Es la última media hora de
luz del día. Estoy sentada en un banco frente al Palau de la Música. El cielo aún
es azul con esponjosas nubes blancas. El techo del Palau brilla mientras los
ventanales con falsas transparencias nos invitan a un misterioso lugar. Las
banderas ondean hacia la derecha, hace bastante viento. El agua de los
surtidores de la fuente hacen arcos difuminados por el aire y se levantan
pequeñas olas en el estanque. Las palmeras inmunes al viento como las columnas
que franquean la fuente, sólo saludan con sus ramas más altas.
Es sorprendente la gente que
hay haciendo ejercicio: corriendo, en bici, en patines, sobre el césped los
terribles abdominales o incluso paseando.
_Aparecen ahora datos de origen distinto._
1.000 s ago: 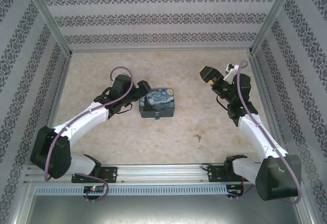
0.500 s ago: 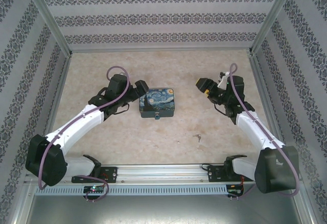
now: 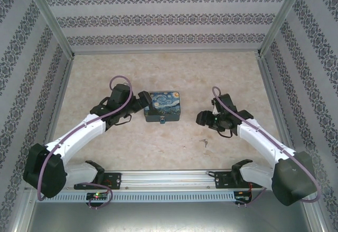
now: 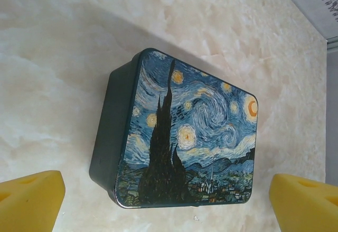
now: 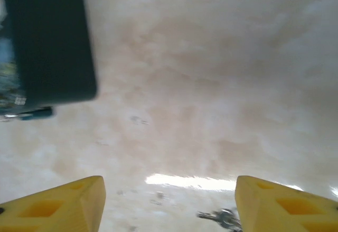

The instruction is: Unlock a padlock with a key

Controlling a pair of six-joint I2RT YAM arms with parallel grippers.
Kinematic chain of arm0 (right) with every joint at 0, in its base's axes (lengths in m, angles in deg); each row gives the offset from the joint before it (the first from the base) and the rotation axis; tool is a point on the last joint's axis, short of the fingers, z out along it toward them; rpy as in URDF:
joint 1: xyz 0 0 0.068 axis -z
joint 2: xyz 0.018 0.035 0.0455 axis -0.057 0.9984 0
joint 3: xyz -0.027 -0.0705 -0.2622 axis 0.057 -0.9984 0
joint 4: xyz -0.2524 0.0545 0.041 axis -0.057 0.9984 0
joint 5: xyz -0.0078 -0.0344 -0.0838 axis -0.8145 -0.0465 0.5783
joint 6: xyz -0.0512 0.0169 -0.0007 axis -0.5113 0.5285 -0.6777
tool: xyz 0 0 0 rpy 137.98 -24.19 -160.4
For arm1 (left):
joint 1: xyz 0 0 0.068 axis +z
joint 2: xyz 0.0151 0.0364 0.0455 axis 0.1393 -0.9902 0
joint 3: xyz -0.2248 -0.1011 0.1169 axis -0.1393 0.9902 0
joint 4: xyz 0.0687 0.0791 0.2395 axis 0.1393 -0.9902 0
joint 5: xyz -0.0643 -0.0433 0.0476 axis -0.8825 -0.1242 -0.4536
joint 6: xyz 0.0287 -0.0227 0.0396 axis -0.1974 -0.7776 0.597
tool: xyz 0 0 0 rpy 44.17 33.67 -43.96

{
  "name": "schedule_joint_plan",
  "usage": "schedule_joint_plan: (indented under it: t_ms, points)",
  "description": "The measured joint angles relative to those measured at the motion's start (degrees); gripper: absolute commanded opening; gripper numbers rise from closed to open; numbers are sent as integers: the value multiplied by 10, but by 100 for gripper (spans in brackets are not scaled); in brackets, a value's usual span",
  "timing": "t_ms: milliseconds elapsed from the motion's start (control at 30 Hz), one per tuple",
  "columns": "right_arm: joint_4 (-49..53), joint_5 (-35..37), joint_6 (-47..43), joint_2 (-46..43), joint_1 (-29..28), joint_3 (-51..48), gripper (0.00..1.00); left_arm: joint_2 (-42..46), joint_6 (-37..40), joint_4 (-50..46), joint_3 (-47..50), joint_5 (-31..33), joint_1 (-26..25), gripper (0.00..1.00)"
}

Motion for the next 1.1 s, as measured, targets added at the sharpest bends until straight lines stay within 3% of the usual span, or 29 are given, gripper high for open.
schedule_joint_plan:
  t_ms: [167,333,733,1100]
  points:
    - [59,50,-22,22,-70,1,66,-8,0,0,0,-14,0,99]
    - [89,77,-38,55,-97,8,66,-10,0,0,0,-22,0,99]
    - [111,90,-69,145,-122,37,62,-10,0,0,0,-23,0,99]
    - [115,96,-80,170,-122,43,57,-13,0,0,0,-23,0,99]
No había estado nunca un día entre
semana y a estas horas aquí, es muy
diferente a lo que se ve el fin de semana.
La tarde está fresca pero
agradable. Las nubes tapan de vez en cuando los últimos rayos del sol dejando
todo en penumbra.
No me había fijado nunca que
el tejado del Palau está hecho con un material brillante. Ahora parece
encendido. Es un edificio bonito, las cristaleras invitan a entrar. Piensas ‘una
vez dentro con tanto ventanal puedo seguir observando resguardada del aire’.
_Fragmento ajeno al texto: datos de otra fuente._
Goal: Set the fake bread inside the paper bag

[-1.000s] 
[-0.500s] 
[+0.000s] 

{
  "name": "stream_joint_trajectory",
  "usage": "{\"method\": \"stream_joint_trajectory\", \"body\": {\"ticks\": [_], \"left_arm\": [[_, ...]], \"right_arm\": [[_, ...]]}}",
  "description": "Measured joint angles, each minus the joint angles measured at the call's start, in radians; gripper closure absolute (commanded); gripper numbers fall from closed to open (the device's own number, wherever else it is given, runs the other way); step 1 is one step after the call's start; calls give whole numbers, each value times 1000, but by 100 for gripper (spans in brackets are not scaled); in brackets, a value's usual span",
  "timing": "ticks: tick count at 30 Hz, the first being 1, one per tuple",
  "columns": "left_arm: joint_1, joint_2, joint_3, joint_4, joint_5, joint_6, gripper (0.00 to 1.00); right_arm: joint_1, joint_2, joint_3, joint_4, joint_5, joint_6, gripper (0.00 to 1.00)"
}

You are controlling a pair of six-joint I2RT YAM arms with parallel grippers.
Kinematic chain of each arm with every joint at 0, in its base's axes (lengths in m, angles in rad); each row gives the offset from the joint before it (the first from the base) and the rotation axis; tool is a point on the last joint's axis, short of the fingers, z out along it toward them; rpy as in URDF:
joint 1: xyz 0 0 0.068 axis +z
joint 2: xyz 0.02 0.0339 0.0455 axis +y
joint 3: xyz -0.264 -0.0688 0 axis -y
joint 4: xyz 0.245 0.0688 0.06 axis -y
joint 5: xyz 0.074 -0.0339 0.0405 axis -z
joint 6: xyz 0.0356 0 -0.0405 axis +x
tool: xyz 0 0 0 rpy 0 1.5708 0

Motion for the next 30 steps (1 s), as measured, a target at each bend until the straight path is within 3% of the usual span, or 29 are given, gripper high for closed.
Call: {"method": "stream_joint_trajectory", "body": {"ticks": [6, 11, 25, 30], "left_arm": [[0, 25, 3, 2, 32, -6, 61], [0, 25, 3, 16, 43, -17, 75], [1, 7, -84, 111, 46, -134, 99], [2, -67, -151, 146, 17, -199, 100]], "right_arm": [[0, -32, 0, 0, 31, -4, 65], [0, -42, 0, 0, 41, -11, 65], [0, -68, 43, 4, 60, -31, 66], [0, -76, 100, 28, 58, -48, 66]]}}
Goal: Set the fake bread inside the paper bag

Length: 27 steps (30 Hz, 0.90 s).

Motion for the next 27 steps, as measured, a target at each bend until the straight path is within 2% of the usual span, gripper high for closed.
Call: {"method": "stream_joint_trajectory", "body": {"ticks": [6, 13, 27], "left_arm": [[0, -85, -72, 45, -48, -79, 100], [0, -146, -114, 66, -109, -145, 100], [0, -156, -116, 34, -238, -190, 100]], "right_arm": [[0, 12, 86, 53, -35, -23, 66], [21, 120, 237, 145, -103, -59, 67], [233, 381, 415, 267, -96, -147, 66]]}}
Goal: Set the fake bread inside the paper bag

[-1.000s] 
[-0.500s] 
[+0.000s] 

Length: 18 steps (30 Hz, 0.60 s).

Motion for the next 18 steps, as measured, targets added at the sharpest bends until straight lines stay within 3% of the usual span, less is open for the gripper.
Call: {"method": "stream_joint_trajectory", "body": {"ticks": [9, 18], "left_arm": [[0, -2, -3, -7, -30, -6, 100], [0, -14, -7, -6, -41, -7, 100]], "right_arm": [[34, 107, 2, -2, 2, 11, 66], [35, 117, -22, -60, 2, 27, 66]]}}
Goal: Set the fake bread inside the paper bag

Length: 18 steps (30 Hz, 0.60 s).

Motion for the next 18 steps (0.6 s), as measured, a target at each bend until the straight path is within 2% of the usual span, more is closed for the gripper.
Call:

Pero, prefiero los jardines que lo rodean, césped, palmeras, flores, árboles.
Varios tonos de mi color favorito, el verde.
Desde mi banco de piedra
puedo ver también la gran noria de la Plaza Zaragoza. Esta parada pero sigue
siendo magnífica, con el cielo azul de fondo e iluminada por el sol.
Inventaría
una historia, un cuento, una vida para cada persona que cruza por delante. Esa
señora mayor de pañuelo rosa al cuello y tinte casero, andando deprisa. La
familia de bellos rasgos andinos; padre, madre y niña, paseando la bici de la
mano de la madre y la niña saltando de la mano del padre. El par de amigos que
corren por pasión hablando de la próxima carrera. El solitario fondón ganándose
la cena. La equipada perfecta, recién salida del Decathlon. El que corre con su
perro unidos además de por la correa por la amistad y el deporte. El turista
despistado que anda fotografiándolo todo, tal vez no es la mejor luz pero es su
momento. El skater de amarilla gorra y camisa a cuadros ¿Habrá ido hoy al cole?
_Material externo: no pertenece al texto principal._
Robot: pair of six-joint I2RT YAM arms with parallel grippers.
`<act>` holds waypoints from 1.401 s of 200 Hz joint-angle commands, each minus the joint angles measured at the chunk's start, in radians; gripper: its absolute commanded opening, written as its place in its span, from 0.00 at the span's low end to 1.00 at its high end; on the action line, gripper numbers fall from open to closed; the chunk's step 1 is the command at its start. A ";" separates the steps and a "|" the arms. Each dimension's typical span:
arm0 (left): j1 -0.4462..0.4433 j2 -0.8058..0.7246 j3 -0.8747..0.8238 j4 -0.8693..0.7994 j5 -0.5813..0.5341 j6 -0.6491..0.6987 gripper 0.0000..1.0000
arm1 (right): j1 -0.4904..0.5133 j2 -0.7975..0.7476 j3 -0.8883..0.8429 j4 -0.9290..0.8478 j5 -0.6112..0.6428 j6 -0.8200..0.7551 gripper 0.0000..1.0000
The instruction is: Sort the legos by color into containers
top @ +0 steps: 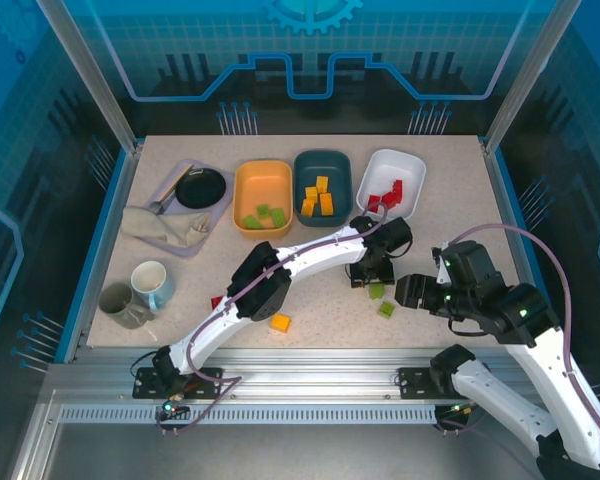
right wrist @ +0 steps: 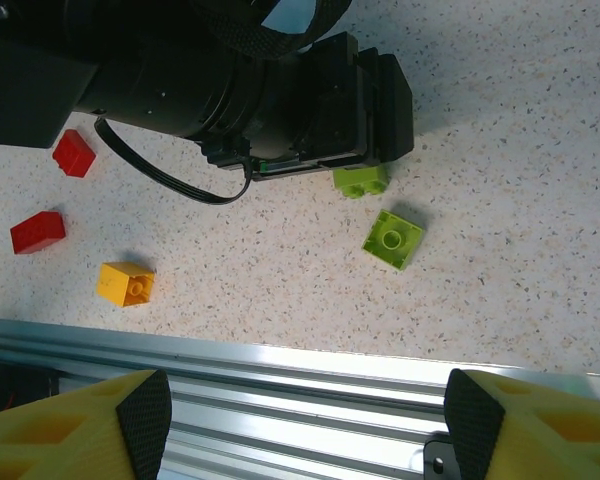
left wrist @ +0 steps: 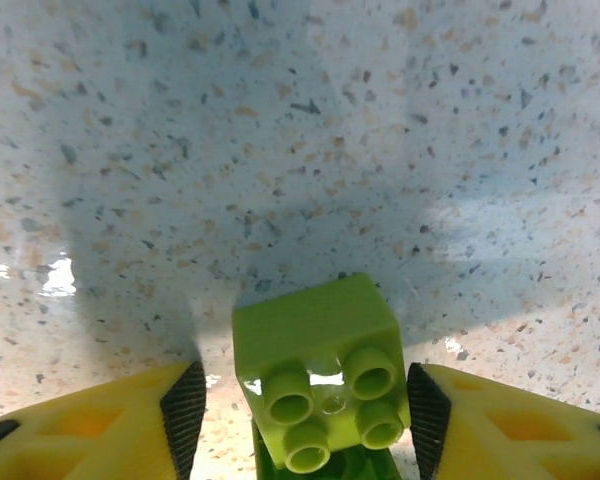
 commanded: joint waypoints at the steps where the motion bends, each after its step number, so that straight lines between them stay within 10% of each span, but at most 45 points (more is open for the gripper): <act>1: -0.005 0.038 0.031 -0.064 -0.052 0.001 0.53 | 0.012 -0.020 -0.009 -0.015 -0.015 0.015 0.75; 115: 0.051 -0.166 -0.113 -0.030 -0.159 0.067 0.31 | 0.011 -0.034 -0.028 0.106 -0.140 -0.062 0.75; 194: 0.377 -0.527 -0.443 0.037 -0.159 0.189 0.33 | 0.152 0.253 0.023 0.421 -0.194 -0.120 0.75; 280: 0.689 -0.325 -0.245 0.035 -0.206 0.316 0.34 | 0.237 0.729 0.245 0.818 -0.256 -0.094 0.76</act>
La parejita que, entre arrumacos, se acercan al borde de la fuente y lanzan una
moneda; no sabía yo que se podía/debía. Los maduros que pasean, no, están utilizando
el río como camino más corto, van a algún sitio, llevan un sobre de manila en
la mano y cierta prisa, caras serias, no hablan y aún así se les ve cierta
familiaridad ¿Una pareja que ya no se toca?¿Qué los problemas los llevan a
intentar buscar un sitio agradable, sin tráfico? Siguen sin ganas de
comunicarse.
Están
encendiendo las luces Primero la fachada del Palau, luego la fuente iluminada
de colores.
Intento impregnarme de lo que me rodea,
escribir sobre lo que percibo y no puedo dejar de pensar en la reunión que he
tenido antes de venir aquí o en la que tendré cuando termine. Hubiera hecho
mejor en inventar, desde el principio, una vida para cualquiera de las personas
que he visto pasar o un ensayo sobre cómo crecen las raíces de las palmeras y
levantan el suelo de ladrillos de barro cocido.
El sol
se ha despedido con un último rayo sobre el tejado del Palau. El cielo cambia
el azul por el púrpura poco a poco. Es precioso. Creo que la luz al amanecer y
al atardecer en Valencia es distinta a cualquier otra ciudad. Los tonos rosas,
rojos, naranjas, sustituyendo a los azules y añiles para perder la batalla con
el azul más profundo y luminoso que he visto nunca. Tal vez en Valencia, por
culpa de la contaminación lumínica y atmosférica no vemos las estrellas pero tenemos
los atardeceres más bellos, la paleta de colores es increíble.
Es la
hora, el móvil da el aviso de que han pasado los treinta minutos. Creo que voy
a quedarme diez más a disfrutar de lo que queda del crepúsculo.